Extracted data entries:
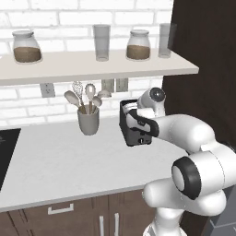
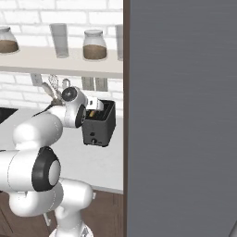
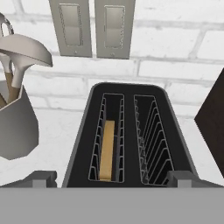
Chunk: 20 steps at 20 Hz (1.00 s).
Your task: Start the toaster. Once the lever pops up, take the bread to the plate on the dining counter.
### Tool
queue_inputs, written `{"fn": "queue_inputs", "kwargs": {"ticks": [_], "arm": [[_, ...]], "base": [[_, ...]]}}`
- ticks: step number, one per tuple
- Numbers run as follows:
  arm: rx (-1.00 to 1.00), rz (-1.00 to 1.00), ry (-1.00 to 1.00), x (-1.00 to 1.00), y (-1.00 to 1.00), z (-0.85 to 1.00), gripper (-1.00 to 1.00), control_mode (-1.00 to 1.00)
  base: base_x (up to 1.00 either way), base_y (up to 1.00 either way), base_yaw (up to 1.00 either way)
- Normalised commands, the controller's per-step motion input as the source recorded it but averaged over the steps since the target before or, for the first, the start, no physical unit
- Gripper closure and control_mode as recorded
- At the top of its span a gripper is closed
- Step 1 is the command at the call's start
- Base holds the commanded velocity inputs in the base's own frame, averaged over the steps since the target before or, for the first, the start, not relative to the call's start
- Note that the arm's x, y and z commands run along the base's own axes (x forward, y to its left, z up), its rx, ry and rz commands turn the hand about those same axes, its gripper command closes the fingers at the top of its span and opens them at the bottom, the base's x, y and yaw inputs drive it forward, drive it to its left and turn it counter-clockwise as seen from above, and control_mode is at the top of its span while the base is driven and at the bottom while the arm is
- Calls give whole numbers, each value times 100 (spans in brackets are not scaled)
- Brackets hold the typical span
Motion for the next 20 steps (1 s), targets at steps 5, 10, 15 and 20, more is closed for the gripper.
{"fn": "queue_inputs", "kwargs": {"ticks": [5,10,15,20], "arm": [[0,0,0,0,0,0,-100,-100],[0,0,0,0,0,0,-100,-100],[0,0,0,0,0,0,-100,-100],[0,0,0,0,0,0,-100,-100]], "base": [[0,0,0],[0,0,0],[0,0,0],[0,0,0]]}}
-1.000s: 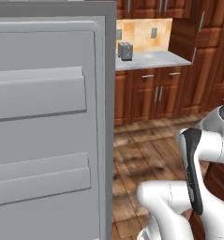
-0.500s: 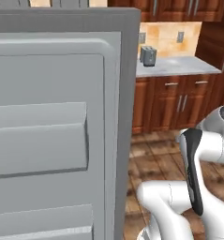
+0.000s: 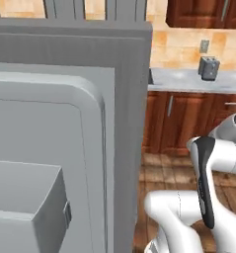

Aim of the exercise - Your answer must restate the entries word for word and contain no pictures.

Exercise answer -
Chunk: 20 steps at 20 Hz (1.00 s).
Your task: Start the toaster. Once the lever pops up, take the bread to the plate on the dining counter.
### Tool
queue_inputs, written `{"fn": "queue_inputs", "kwargs": {"ticks": [_], "arm": [[_, ...]], "base": [[_, ...]]}}`
- ticks: step number, one per tuple
- Numbers run as follows:
  arm: rx (-1.00 to 1.00), rz (-1.00 to 1.00), ry (-1.00 to 1.00), x (-1.00 to 1.00), y (-1.00 to 1.00), z (-0.85 to 1.00), gripper (-1.00 to 1.00), control_mode (-1.00 to 1.00)
  base: base_x (up to 1.00 either way), base_y (up to 1.00 either way), base_yaw (up to 1.00 either way)
- Normalised commands, the controller's per-step motion input as the source recorded it but averaged over the steps since the target before or, for the first, the start, no physical unit
- Gripper closure and control_mode as recorded
- At the top of its span a gripper is closed
- Step 1 is the command at the call's start
- Base holds the commanded velocity inputs in the base's own frame, averaged over the steps since the target before or, for the first, the start, not relative to the call's start
- Note that the arm's x, y and z commands run along the base's own axes (x forward, y to its left, z up), its rx, ry and rz commands turn the hand about those same axes, its gripper command closes the fingers at the top of its span and opens them at the bottom, the base's x, y and yaw inputs drive it forward, drive it to its left and turn it counter-clockwise as seen from above, and control_mode is at the top of its span while the base is driven and at the bottom while the arm is
- Calls give whole numbers, each value times 100 (spans in brackets are not scaled)
- Brackets hold the typical span
Motion for the next 20 steps (1 s), targets at steps 5, 10, 15 and 20, more is closed for the gripper.
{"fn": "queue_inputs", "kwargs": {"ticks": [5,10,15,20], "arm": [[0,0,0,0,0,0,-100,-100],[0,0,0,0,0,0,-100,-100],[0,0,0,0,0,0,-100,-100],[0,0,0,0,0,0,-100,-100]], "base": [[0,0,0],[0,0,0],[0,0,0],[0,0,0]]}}
-1.000s: 
-0.500s: 
+0.000s: 

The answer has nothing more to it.